[Provided material]:
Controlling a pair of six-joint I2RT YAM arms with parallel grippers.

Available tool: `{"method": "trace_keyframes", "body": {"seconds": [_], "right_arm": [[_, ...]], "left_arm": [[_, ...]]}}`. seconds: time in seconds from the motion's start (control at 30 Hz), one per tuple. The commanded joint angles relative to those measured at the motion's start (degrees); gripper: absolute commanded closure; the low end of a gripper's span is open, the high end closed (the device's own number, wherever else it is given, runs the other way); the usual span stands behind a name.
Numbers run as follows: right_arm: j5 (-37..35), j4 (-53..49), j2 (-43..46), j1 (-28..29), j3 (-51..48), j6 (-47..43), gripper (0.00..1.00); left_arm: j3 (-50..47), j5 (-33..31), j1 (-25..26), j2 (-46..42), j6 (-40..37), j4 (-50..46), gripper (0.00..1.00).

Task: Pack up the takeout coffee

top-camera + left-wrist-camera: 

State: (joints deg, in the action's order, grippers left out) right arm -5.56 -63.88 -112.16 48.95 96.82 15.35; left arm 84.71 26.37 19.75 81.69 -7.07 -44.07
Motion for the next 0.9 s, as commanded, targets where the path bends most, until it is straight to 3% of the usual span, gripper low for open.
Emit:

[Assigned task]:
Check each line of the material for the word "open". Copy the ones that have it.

[Written solution]:
Available tool: `{"method": "trace_keyframes", "body": {"seconds": [_], "right_arm": [[_, ...]], "left_arm": [[_, ...]]}}`. seconds: time in seconds from the motion's start (control at 30 Hz), one per tuple. The commanded joint angles relative to those measured at the motion's start (degrees); gripper: absolute commanded closure; the low end of a gripper's span is open, the high end closed (the device's own number, wherever else it is given, runs the other way); the usual span stands behind a name.
Motion for the next 0.9 s, as commanded, targets where the path bends most, until it is straight to 3% of the usual span, gripper low for open.

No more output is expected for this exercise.